Module 6 — Window Functions

From "what does OVER() even mean" to running totals, gap-and-island detection, sessionization, and retention analysis — the single most tested topic in FAANG SQL interviews.

Foundations

Why window functions exist

Go back to Module 3. You already know how to get "total revenue per customer" — that's GROUP BY. It collapses many rows into one row per group. You lose the individual rows.

But now ask a different question: "show me every single order, and next to each one, what percentage of that customer's total revenue does it represent?"

You can't answer that with GROUP BY. The moment you group by customer, the individual order rows are gone — averaged, summed, or grouped away. You need the detail row and the aggregate, at the same time, on the same line.

That is the one-sentence reason window functions exist: they let you compute an aggregate (or a rank, or a "look at the next row") without collapsing the rows you're computing it over.

Analogy Think of a school report card. GROUP BY is the class average printed once at the bottom of the page — one number, all individual student rows are gone. A window function is a column added next to every student's own row that shows "class average" or "your rank in class" — the student's row survives, and the aggregate rides along beside it. The "window" is the group of rows (the whole class, or just the students in Section A) that the calculation is allowed to "look at" while computing that value for one row.

When to use it

You need detail rows and an aggregate/rank/comparison in the same result set (rank, running total, % of total, comparison to previous row).
Top-N-per-group problems ("top 3 highest paid employees per department").
Time-series analysis: running totals, moving averages, period-over-period change.
Deduplication: keep exactly one row per group based on some rule (latest record, highest value).
Gap detection, streak detection, sessionization — anything where "compare this row to the row before/after it" matters.

When NOT to use it

If you only need one aggregated row per group and don't need the detail rows — plain GROUP BY is simpler and usually cheaper.
If you need to filter on the aggregate directly in the same query without a wrapping query — you cannot put a window function in WHERE (more on this trap later).
Very old database versions without window function support (rare today, but some legacy MySQL < 8.0 setups still exist) — you'd fall back to correlated subqueries or variables.

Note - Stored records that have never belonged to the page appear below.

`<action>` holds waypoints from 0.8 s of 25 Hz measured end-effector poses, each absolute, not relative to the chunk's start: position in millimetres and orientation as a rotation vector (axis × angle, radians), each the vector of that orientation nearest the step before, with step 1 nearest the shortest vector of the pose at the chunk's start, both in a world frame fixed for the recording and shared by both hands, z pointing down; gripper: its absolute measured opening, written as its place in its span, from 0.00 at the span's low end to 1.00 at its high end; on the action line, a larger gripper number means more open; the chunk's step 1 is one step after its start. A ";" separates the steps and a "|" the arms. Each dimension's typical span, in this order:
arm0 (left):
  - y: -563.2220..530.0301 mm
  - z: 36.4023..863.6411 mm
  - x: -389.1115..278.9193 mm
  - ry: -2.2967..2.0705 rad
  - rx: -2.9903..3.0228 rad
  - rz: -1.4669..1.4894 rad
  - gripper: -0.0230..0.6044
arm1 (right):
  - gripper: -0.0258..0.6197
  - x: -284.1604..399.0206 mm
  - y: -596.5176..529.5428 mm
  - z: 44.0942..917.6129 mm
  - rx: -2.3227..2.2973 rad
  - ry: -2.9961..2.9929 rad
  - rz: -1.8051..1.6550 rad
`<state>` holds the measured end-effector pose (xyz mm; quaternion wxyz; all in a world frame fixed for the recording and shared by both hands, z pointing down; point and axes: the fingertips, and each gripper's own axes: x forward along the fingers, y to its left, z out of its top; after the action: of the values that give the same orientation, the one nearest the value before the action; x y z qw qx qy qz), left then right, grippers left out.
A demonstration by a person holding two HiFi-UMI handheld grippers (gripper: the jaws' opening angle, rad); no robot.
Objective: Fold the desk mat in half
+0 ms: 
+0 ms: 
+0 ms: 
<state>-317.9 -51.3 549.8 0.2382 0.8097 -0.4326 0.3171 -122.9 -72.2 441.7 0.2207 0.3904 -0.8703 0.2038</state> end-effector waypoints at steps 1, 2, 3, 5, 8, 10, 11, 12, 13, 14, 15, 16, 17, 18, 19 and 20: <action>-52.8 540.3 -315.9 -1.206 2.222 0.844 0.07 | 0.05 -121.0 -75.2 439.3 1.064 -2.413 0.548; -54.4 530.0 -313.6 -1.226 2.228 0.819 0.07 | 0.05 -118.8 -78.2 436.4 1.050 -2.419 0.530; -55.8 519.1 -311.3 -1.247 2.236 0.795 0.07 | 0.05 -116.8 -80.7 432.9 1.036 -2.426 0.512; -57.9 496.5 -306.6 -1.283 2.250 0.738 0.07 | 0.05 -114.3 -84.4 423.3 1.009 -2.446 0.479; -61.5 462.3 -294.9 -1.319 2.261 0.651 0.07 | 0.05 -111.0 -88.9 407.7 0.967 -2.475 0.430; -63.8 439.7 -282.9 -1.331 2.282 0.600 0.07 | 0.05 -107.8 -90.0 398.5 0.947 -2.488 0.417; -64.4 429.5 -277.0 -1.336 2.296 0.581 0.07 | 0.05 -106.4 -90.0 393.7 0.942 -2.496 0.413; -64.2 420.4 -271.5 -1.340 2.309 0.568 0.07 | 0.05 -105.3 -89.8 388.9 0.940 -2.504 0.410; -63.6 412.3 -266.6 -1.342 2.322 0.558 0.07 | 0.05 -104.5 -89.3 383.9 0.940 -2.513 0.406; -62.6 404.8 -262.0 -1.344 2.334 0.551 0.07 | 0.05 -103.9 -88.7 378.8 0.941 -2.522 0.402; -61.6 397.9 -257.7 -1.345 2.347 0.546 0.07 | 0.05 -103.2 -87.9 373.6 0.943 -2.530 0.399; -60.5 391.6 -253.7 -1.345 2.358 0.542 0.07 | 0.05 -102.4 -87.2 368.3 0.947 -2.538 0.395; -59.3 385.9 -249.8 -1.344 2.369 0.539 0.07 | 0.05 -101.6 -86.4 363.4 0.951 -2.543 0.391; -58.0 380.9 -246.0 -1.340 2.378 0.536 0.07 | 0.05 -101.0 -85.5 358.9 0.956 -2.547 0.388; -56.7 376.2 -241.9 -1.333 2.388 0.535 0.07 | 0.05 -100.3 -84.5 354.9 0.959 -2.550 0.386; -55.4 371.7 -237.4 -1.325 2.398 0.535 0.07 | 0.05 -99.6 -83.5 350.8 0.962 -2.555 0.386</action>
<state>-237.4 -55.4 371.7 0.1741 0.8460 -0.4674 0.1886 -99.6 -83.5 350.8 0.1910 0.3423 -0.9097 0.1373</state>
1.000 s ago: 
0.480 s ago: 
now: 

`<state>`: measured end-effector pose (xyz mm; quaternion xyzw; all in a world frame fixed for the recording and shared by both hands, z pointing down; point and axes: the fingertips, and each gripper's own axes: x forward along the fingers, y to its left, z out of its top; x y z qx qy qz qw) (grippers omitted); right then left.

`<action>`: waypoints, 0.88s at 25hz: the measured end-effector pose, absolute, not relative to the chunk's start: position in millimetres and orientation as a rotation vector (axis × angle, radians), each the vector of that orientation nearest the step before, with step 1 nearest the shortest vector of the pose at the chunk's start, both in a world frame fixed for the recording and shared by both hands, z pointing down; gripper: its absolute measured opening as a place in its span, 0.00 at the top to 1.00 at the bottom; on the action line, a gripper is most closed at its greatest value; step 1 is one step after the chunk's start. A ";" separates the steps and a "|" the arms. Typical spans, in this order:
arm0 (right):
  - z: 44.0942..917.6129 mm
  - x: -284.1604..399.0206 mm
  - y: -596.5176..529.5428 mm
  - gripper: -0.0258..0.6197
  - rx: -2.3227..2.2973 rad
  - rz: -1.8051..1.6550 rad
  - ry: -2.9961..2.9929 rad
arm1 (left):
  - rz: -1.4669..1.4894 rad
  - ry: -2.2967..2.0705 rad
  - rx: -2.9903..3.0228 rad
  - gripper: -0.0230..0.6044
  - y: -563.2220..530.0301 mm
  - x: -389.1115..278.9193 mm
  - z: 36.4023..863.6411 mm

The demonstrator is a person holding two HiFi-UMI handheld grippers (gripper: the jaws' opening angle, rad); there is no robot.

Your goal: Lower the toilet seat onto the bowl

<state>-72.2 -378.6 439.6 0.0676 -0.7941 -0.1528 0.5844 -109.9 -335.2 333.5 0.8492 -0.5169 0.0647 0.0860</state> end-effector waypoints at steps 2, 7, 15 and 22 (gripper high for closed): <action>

How it executes internally

⚙️

Conceptually, the engine runs window functions after WHERE, GROUP BY, and HAVING have already produced the row set, but before the final ORDER BY and SELECT list are applied. For each row, it:

Figures out which other rows belong to the same "window" (the PARTITION BY group, or the whole result set if there's no partition).
Within that window, sorts by ORDER BY if one is given.
Applies the frame clause (which subset of the partition — e.g. "from the start up to this row") if one is given.
Computes the function (rank, sum, lag, etc.) over exactly that frame, and attaches the result to the current row — without deleting any other rows.

Common mistake Beginners assume a window function runs once per query, like a plain aggregate. It actually conceptually re-evaluates per row (real engines optimize this with a single sort + streaming pass per window spec, not literally N passes — but mentally model it as "recomputed per row" until you internalize the frame concept).